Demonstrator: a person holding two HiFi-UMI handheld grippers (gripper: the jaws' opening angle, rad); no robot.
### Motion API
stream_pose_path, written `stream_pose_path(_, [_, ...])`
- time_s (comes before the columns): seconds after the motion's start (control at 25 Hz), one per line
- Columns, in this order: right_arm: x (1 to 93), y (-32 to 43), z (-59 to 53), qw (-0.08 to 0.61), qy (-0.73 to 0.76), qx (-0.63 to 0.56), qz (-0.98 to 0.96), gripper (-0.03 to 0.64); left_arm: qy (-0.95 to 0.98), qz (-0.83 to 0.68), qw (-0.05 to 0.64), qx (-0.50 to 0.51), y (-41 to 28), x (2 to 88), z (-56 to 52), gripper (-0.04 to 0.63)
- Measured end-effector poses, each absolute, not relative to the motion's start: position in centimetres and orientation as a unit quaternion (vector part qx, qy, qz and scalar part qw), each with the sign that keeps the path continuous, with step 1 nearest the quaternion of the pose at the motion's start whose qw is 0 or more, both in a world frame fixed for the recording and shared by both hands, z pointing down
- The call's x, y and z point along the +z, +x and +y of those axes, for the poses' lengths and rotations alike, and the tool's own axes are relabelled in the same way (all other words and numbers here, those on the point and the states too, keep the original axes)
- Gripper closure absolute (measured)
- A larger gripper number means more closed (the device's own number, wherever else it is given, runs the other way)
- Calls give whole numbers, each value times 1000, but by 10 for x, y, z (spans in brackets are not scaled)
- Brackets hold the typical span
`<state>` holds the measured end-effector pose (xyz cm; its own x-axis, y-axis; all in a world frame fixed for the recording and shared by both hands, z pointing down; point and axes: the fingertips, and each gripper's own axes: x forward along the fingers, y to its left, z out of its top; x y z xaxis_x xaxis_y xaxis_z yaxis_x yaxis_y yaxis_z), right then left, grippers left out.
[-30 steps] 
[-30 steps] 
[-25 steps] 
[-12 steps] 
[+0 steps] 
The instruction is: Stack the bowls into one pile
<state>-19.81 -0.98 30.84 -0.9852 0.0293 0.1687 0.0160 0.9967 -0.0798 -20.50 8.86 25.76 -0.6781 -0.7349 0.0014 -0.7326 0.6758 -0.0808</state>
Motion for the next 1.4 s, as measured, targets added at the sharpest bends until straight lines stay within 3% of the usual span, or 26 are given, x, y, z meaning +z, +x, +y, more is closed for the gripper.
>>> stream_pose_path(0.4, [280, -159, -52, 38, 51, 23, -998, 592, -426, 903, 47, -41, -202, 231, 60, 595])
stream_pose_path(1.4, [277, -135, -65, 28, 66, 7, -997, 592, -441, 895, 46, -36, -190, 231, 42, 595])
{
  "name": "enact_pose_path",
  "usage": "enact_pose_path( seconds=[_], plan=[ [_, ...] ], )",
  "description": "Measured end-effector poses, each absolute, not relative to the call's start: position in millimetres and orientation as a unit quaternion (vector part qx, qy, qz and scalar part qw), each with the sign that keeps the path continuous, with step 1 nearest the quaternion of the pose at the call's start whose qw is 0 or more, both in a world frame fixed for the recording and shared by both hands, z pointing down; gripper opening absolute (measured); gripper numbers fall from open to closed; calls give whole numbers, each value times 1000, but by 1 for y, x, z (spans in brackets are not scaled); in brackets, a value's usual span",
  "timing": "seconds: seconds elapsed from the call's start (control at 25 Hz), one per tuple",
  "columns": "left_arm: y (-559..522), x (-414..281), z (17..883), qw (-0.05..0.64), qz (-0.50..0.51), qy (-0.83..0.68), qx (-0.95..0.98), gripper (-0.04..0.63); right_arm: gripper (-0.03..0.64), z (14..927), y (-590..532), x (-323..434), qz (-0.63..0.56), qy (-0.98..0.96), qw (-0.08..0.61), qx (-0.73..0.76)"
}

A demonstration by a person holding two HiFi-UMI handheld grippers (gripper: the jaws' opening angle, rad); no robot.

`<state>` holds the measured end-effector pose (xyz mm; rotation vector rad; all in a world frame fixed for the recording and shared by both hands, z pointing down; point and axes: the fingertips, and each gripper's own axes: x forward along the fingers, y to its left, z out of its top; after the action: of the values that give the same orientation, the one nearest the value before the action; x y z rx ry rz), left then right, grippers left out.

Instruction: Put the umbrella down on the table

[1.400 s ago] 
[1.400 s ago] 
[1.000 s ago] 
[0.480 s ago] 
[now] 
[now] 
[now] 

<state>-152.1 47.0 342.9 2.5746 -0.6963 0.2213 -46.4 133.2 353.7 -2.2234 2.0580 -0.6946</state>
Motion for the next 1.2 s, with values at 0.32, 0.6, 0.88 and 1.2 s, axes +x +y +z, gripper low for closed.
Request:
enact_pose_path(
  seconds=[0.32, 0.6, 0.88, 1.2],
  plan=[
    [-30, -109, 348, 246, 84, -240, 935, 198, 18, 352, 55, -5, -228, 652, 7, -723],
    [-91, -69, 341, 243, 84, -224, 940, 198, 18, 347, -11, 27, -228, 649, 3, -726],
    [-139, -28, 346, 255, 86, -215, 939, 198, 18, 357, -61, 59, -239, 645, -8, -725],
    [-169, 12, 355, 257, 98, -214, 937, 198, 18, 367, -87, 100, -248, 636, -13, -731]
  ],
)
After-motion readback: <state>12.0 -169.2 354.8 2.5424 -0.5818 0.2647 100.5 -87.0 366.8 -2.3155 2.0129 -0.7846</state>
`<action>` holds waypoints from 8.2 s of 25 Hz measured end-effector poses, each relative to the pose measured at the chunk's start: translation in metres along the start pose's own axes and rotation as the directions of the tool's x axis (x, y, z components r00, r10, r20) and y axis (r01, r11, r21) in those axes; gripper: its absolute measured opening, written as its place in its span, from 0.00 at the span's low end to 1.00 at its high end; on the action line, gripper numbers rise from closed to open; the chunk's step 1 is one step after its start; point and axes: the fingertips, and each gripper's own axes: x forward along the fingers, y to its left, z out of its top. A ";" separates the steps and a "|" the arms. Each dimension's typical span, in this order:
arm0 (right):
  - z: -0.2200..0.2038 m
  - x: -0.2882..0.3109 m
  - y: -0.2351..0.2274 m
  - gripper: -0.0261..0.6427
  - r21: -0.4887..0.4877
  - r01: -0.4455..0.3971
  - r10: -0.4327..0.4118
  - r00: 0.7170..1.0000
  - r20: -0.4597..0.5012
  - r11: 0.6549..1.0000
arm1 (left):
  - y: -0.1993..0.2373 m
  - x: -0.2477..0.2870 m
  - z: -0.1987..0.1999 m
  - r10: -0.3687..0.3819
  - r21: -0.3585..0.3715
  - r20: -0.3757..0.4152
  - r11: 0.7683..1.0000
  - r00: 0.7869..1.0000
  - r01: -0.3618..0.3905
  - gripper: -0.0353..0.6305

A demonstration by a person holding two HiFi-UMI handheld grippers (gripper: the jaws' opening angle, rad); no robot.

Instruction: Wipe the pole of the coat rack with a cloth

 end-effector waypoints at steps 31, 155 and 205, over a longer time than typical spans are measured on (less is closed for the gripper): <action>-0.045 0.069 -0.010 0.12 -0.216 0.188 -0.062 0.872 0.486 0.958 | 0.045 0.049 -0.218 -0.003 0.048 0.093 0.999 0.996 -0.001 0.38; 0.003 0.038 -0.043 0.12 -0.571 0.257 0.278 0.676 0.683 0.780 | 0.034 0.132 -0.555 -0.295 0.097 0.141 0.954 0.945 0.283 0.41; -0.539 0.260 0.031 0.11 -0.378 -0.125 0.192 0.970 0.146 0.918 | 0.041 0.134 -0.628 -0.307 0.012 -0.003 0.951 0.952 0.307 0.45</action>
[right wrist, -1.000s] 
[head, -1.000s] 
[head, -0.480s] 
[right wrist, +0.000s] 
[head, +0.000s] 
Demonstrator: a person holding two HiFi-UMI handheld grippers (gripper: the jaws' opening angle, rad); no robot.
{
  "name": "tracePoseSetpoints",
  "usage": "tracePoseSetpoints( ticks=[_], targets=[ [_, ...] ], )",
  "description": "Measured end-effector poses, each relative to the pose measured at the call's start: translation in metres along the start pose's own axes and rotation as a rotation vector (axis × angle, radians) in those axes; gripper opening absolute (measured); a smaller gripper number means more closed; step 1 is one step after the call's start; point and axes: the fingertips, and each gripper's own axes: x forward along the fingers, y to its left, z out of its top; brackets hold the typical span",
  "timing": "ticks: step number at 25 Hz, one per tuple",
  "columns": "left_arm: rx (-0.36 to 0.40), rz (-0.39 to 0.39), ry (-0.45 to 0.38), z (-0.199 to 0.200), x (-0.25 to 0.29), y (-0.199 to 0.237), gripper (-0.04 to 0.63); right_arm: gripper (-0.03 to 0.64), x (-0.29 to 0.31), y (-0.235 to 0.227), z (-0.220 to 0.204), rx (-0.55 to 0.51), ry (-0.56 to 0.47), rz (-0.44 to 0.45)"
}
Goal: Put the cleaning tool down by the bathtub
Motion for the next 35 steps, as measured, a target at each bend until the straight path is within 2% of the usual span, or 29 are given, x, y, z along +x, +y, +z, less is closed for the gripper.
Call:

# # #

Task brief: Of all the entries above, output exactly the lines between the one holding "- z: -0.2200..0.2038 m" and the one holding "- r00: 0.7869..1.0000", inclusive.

Answer space:
  - z: -0.2200..0.2038 m
  - x: -0.2882..0.3109 m
  - y: -0.2351..0.2274 m
  - gripper: -0.0261..0.6427
  - r21: -0.4887..0.4877
  - r01: -0.4455..0.3971
  - r10: -0.4327..0.4118
  - r00: 0.7170..1.0000
  - r20: -0.4597..0.5012
  - r11: 0.6549..1.0000
arm1 (left):
  - y: -0.1993..0.2373 m
  - x: -0.2477..0.2870 m
  - z: -0.1987..0.1999 m
  - r10: -0.3687..0.3819
  - r21: -0.3585..0.3715
  - r20: -0.3757..0.4152
  - r11: 0.7683..1.0000
  - r00: 0.7869..1.0000

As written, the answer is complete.